Source code for prxteinmpnn.run.sampling

"""Core user interface for the PrxteinMPNN package."""

from __future__ import annotations

import logging
import sys
from typing import Any

import h5py
import jax
import jax.numpy as jnp

from prxteinmpnn.sampling.sample import make_sample_sequences
from prxteinmpnn.utils.decoding_order import random_decoding_order
from prxteinmpnn.utils.residue_constants import atom_order

from .prep import prep_protein_stream_and_model
from .specs import SamplingSpecification

logger = logging.getLogger(__name__)
logging.basicConfig(level=logging.INFO, stream=sys.stdout, force=True)



[docs]
def sample(
  spec: SamplingSpecification | None = None,
  **kwargs: Any,
) -> dict[str, Any]:
  """Sample new sequences for the given input structures.

  This function uses a high-performance Grain pipeline to load and process
  structures, then samples new sequences for each structure.

  Args:
      spec: An optional SamplingSpecification object.
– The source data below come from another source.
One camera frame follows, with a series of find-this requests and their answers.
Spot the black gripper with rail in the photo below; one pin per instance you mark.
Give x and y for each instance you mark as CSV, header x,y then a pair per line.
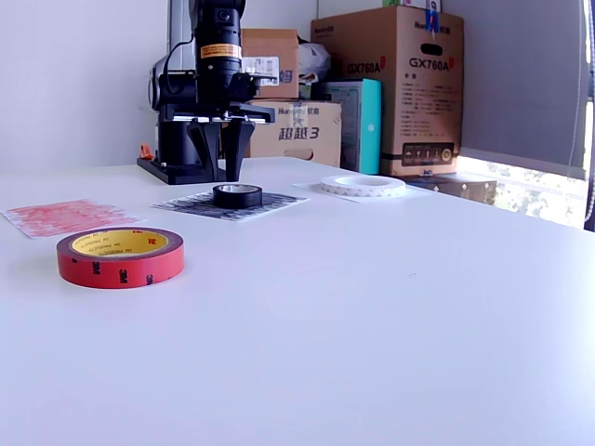
x,y
218,93

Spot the black tape roll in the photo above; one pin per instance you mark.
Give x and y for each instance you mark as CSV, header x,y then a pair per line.
x,y
237,200

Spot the white tape roll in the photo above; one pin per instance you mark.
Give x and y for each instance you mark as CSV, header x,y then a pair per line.
x,y
372,189

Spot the red 3M tape roll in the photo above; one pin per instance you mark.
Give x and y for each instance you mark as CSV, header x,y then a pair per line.
x,y
114,274

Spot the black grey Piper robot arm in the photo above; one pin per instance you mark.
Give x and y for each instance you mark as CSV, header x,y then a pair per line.
x,y
174,144

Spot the black scribbled paper sheet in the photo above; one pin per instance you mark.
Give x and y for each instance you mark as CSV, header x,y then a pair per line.
x,y
186,204

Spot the orange clamp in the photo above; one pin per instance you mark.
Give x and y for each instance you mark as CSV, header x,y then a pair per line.
x,y
145,151

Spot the cardboard box blue print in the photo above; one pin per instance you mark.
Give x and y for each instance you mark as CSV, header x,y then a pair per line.
x,y
302,148

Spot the plain white paper sheet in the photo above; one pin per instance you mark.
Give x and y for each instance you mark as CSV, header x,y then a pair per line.
x,y
307,186

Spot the small cardboard box shipping label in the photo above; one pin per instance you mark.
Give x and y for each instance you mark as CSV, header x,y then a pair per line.
x,y
274,44

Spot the white plastic bag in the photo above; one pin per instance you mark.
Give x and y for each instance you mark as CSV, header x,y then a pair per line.
x,y
313,58

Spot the teal box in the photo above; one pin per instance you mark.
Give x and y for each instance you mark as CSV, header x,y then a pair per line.
x,y
372,139

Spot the red scribbled paper sheet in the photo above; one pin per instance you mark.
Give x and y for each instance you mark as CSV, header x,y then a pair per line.
x,y
62,216

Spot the large GX760A cardboard box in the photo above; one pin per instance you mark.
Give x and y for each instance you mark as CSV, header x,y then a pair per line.
x,y
432,116

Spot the green white small box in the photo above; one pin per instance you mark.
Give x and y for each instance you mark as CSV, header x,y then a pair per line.
x,y
409,3

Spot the grey roller blind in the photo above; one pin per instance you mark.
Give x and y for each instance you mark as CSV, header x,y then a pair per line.
x,y
516,69

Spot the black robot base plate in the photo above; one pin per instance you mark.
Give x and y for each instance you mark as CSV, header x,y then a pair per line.
x,y
176,175

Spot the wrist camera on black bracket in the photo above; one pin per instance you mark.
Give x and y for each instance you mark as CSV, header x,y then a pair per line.
x,y
244,86

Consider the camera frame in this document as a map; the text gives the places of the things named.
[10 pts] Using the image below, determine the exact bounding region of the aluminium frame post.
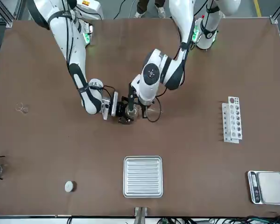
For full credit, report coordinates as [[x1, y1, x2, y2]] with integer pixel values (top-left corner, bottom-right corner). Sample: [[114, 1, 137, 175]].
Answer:
[[269, 0, 280, 24], [134, 206, 149, 224], [0, 0, 21, 28]]

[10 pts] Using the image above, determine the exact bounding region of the ribbed metal tray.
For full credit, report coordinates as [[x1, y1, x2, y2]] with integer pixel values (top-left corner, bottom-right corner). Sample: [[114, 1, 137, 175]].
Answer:
[[123, 155, 163, 198]]

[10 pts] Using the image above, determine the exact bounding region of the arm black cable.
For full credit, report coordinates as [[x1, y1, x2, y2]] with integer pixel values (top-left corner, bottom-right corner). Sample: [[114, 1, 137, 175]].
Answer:
[[60, 0, 117, 99], [146, 93, 163, 123]]

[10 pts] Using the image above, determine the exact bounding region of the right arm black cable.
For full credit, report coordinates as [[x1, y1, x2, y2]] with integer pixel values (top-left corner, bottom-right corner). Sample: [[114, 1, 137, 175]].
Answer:
[[60, 0, 117, 99]]

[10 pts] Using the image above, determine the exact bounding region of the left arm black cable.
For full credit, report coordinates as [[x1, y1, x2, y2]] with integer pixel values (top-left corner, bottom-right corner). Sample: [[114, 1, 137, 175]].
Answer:
[[146, 93, 163, 123]]

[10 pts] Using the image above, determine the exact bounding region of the clear glass beaker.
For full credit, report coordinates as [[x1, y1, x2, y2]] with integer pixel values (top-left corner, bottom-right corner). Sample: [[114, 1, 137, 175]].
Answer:
[[125, 104, 140, 119]]

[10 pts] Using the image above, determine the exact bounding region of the clear glass test tube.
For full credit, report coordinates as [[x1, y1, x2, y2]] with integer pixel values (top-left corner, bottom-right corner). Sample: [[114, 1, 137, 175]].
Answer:
[[133, 107, 163, 115]]

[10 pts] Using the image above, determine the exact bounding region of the silver digital scale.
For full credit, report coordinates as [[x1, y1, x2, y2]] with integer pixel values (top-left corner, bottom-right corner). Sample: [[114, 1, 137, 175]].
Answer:
[[247, 171, 280, 205]]

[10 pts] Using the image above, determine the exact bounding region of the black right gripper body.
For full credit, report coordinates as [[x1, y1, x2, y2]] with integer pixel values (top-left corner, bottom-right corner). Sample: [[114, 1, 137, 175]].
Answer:
[[115, 99, 129, 117]]

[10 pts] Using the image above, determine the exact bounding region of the white test tube rack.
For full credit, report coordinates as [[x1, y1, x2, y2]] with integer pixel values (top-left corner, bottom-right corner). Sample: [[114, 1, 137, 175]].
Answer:
[[221, 96, 243, 143]]

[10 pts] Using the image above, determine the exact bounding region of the small white jar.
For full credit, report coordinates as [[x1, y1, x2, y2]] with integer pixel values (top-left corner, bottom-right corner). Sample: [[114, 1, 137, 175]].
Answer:
[[64, 181, 77, 193]]

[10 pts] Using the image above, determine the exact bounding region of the person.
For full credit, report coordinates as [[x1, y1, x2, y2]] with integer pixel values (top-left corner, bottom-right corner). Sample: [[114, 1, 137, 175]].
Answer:
[[133, 0, 166, 19]]

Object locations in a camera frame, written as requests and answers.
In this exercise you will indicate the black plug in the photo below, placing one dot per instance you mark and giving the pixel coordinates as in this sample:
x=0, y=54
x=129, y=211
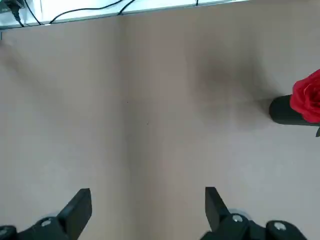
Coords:
x=15, y=10

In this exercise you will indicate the black vase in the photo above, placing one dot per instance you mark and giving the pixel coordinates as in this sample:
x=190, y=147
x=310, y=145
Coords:
x=282, y=111

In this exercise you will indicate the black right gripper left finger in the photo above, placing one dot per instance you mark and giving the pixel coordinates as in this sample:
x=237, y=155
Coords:
x=75, y=212

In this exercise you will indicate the red rose bouquet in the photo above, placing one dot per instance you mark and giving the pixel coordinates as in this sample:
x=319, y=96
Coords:
x=308, y=100

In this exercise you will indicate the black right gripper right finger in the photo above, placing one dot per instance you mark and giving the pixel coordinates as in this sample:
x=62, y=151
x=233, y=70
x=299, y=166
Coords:
x=217, y=212

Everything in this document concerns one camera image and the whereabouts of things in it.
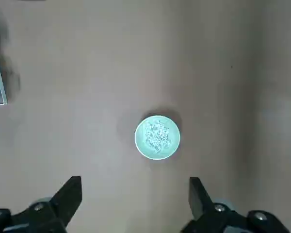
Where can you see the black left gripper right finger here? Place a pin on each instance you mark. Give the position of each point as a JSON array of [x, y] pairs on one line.
[[201, 201]]

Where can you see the pale green ceramic bowl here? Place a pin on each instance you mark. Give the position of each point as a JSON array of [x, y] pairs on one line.
[[141, 143]]

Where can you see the heap of clear ice cubes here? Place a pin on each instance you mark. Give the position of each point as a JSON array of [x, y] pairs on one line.
[[157, 136]]

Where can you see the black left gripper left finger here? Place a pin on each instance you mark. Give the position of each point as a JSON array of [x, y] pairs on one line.
[[63, 204]]

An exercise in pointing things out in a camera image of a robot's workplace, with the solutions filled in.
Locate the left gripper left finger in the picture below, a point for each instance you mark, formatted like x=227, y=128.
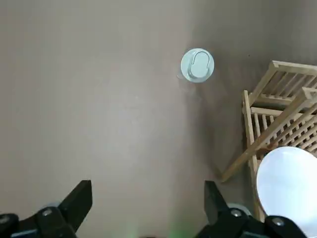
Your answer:
x=49, y=223

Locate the clear bottle with grey lid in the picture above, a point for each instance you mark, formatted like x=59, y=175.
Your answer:
x=198, y=65

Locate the pale plate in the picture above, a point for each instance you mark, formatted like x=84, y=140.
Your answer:
x=287, y=181

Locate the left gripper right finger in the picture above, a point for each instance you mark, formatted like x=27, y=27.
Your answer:
x=235, y=225

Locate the wooden dish rack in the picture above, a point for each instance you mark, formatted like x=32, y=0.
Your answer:
x=292, y=67

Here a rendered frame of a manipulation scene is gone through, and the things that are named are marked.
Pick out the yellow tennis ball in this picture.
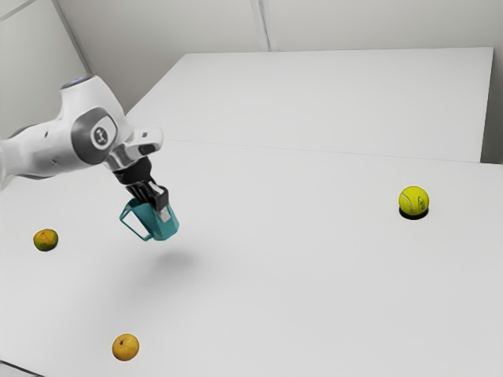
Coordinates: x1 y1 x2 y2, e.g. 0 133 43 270
398 185 431 216

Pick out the yellow-orange round fruit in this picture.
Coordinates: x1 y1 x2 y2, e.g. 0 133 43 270
112 333 140 362

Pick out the teal faceted mug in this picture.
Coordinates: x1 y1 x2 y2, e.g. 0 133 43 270
119 197 181 242

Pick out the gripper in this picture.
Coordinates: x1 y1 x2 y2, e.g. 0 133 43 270
112 156 172 224

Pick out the green-orange mandarin fruit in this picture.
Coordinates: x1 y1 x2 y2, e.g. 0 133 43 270
32 228 60 253

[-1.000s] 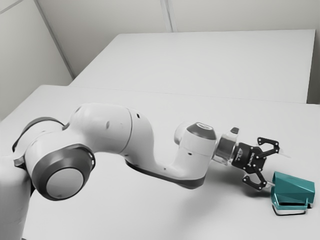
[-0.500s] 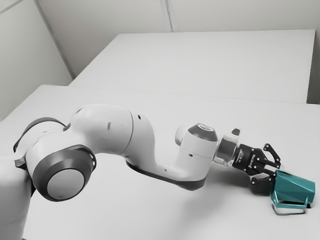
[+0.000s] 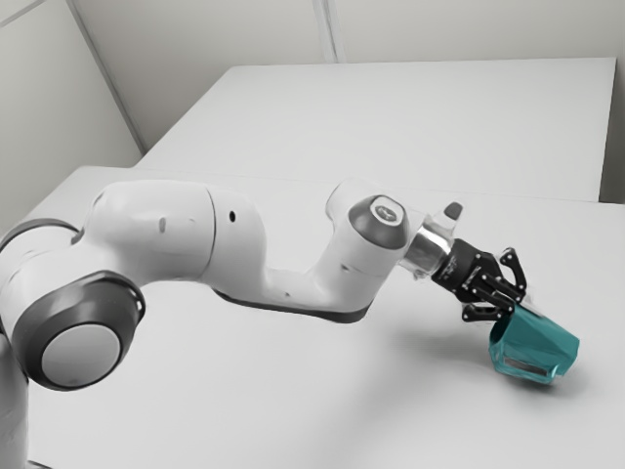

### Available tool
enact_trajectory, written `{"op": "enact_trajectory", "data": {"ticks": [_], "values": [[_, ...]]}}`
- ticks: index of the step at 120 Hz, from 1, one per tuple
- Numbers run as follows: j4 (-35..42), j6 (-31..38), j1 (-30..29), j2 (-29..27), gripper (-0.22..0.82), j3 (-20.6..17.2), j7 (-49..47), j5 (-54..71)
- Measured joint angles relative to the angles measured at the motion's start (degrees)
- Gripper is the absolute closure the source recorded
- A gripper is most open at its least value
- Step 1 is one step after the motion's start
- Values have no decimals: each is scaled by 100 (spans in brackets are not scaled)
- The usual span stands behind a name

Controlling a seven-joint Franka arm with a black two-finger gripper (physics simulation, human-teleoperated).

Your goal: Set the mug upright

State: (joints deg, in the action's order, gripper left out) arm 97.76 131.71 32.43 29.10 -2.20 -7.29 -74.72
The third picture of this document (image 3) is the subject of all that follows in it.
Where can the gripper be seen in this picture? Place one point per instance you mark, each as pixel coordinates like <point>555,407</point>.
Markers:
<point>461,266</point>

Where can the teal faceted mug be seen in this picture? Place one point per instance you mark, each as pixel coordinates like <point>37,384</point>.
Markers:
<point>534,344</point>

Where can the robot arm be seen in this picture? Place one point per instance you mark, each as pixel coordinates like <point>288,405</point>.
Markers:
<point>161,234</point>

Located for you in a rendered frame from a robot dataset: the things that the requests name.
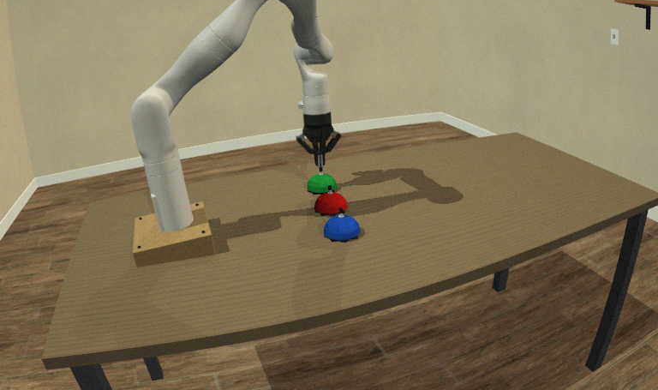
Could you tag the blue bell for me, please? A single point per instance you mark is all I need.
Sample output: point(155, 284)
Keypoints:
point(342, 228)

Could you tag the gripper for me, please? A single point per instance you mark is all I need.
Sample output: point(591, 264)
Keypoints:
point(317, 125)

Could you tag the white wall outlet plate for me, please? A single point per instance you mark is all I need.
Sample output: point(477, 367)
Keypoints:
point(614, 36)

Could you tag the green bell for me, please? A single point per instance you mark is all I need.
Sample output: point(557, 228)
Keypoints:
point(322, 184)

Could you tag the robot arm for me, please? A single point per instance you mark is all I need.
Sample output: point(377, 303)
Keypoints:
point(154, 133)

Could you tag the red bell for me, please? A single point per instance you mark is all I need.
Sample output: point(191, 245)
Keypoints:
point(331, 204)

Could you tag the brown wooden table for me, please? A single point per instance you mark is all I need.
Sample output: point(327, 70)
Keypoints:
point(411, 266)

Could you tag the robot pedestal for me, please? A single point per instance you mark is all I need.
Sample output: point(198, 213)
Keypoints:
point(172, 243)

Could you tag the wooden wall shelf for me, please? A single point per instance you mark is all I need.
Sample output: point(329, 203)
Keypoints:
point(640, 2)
If None, a default will be created using
      kwargs, options are provided as keyword arguments. The following options can be set:
        inputs: A single or sequence of inputs (files, PDB IDs, etc.).
        chain_id: Specific chain(s) to parse from the structure.
        model: The model number to load. If None, all models are loaded.
        altloc: The alternate location identifier to use.
        model_version: The model version to use.
        model_weights: The model weights to use.
        foldcomp_database: The FoldComp database to use for FoldComp IDs.
        random_seed: The random number generator key.
        backbone_noise: The amount of noise to add to the backbone.
        num_samples: The number of sequences to sample per structure/noise level.
        sampling_strategy: The sampling strategy to use.
        temperature: The sampling temperature.
        bias: An optional array to bias the logits.
        fixed_positions: An optional array of residue indices to keep fixed.
        iterations: Number of optimization iterations for "straight_through" sampling.
        learning_rate: Learning rate for "straight_through" sampling.
        batch_size: The number of structures to process in a single batch.
        num_workers: Number of parallel workers for data loading.
      **kwargs: Additional keyword arguments for structure loading.

  Returns:
      A dictionary containing sampled sequences, logits, and metadata.

  """
  if spec is None:
    spec = SamplingSpecification(**kwargs)

  if spec.output_h5_path:
    return _sample_streaming(spec)

  protein_iterator, model_parameters = prep_protein_stream_and_model(spec)
  sampler_fn = make_sample_sequences(
    model_parameters=model_parameters,
    decoding_order_fn=random_decoding_order,
    sampling_strategy=spec.sampling_strategy,
  )

  all_sequences, all_logits = [], []

  for batched_ensemble in protein_iterator:
    residue_mask = batched_ensemble.atom_mask[:, :, atom_order["CA"]]
    keys = jax.random.split(jax.random.key(spec.random_seed), spec.num_samples)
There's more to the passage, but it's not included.